Federated dropout, in which each client, instead of locally training an update to the whole global model, trains an update to a smaller sub-model [12]. These sub-models are subsets of the global model and, as such, the computed local updates have a natural interpretation as updates to the larger global model. Federated dropout not only reduces the downlink communication but also reduces the size of uplink updates. Moreover, the local computational costs is correspondingly reduced since the local training procedure dealing with parameters with smaller dimensions.
2.2.3 Updates Reduction
Kamp et al. [52] proposed to average models dynamically depending on the utility of the communication, which leads to a reduction of communication by an order of magnitude compared to periodically communicating state-of-the-art approaches. This facet is well suited for massively distributed systems with limited communication infrastructure. Bui et al. [11] improved federated learning for Bayesian neural networks using partitioned variational inference, where the client can decide to upload the parameters back to the central server after multiple passes through its data, after one local epoch, or after just one mini-batch. Guha et al. [35] focused on techniques for one-shot federated learning, in which they learn a global model from data in the network using only a single round of communication between the devices and the central server. Besides above works, Ren et al. [84] theoretically analyzed the detailed expression of the learning efficiency in the CPU scenario and formulate a training acceleration problem under both communication and learning resource budget. Reinforcement learning and round robin learning are widely used to manage the communication and computation resources [5, 46, 106, 114].

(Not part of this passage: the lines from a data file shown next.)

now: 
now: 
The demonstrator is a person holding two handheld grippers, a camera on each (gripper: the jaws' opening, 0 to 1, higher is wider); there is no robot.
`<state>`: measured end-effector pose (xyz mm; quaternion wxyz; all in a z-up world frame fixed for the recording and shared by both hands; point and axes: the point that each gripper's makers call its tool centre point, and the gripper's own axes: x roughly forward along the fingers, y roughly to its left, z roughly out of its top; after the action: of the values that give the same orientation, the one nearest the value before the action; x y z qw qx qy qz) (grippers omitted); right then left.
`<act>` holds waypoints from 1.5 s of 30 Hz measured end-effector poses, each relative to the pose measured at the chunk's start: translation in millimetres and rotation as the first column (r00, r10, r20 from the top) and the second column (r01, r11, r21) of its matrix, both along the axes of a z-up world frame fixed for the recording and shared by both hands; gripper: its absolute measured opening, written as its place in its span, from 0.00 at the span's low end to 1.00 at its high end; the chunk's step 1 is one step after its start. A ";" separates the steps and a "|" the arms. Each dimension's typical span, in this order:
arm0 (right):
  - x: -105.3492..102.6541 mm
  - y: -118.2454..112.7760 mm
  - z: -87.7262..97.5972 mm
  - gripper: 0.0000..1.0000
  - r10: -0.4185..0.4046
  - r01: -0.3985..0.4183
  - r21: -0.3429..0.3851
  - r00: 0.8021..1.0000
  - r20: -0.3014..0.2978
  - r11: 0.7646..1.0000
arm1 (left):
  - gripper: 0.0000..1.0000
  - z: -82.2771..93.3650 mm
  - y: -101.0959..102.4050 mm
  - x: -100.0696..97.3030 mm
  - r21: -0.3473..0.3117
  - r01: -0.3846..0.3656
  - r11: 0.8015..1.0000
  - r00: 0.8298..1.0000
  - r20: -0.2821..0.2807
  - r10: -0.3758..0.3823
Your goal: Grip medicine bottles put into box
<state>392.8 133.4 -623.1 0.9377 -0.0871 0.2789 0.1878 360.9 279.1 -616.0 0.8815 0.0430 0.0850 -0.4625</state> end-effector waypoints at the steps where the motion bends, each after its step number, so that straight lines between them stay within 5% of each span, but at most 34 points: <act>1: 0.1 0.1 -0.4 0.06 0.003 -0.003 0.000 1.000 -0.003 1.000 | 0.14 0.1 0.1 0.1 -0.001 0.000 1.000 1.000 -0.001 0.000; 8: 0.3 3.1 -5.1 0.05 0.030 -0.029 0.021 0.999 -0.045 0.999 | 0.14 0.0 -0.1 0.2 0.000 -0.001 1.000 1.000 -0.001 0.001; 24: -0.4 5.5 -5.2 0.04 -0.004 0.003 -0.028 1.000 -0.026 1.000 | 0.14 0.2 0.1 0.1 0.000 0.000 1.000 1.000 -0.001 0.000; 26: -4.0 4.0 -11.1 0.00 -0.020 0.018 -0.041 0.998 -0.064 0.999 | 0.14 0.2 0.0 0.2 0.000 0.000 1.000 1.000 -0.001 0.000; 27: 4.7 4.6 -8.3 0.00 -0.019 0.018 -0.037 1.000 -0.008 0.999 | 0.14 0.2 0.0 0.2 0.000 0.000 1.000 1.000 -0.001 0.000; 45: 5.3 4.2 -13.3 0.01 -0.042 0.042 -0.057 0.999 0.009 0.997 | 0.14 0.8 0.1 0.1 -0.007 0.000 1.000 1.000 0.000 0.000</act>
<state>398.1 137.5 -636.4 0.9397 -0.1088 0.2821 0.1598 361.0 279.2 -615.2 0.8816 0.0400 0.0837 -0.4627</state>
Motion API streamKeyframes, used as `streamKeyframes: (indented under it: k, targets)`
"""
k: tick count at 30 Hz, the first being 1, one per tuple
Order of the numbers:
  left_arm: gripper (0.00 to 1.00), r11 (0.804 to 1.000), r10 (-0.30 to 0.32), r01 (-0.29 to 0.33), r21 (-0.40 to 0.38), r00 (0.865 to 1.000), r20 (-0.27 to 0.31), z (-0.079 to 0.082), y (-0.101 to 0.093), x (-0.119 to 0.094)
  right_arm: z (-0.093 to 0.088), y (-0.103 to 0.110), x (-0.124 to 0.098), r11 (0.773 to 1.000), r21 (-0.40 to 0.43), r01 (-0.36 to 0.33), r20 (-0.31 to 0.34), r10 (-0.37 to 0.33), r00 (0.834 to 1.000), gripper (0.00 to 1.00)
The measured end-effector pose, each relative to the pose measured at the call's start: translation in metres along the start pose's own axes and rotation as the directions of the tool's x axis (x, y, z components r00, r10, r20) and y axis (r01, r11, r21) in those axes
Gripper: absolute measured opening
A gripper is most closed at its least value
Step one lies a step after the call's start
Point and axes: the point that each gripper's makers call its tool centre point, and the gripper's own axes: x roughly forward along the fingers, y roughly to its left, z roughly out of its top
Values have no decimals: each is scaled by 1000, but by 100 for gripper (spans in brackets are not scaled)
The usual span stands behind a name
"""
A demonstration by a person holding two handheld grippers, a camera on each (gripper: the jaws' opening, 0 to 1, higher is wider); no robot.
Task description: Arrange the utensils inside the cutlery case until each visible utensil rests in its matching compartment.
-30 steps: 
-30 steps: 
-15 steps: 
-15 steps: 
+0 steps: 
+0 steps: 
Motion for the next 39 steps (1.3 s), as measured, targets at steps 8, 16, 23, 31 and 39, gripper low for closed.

2.2.4 Peer-to-Peer Learning
In federated learning, a central server is required to coordinate the training process of the global model. However, the communication cost to the central server may be not affordable since a large number of clients are usually involved. Also, many practical peer-to-peer networks are usually dynamic, and it is not possible to regularly access a fixed central server. Moreover, because of the dependence on central server, all clients are required to agree on one trusted central body, and whose failure would interrupt the training process for all clients. Therefore, some researches began to study fully decentralized framework where the central server is not required [41, 60, 85, 91]. The local clients are distributed over the graph/network where they only communicate with their one-hop neighbors. Each client updates its local belief based on own data and then aggregates information from the one-hop neighbors.
2.3 Privacy and Security
In federated learning, we usually assume the number of participated clients (e.g., phones, cars, clinical institutions...) is large, potentially in the thousands or millions. It is impossible to ensure none of the clients is malicious. The setting of federated learning, where the model is trained locally without revealing the input data or the model’s output to any clients, prevents direct leakage while training or using the model. However, the clients may infer some information about another client’s private dataset given the execution of f(w), or over the shared predictive model w [100]. To this end, there have been many efforts focus on privacy either from an individual point of view or multiparty views, especially in social media field which significantly exacerbated multiparty privacy (MP) conflicts [97, 98] (Fig. 3).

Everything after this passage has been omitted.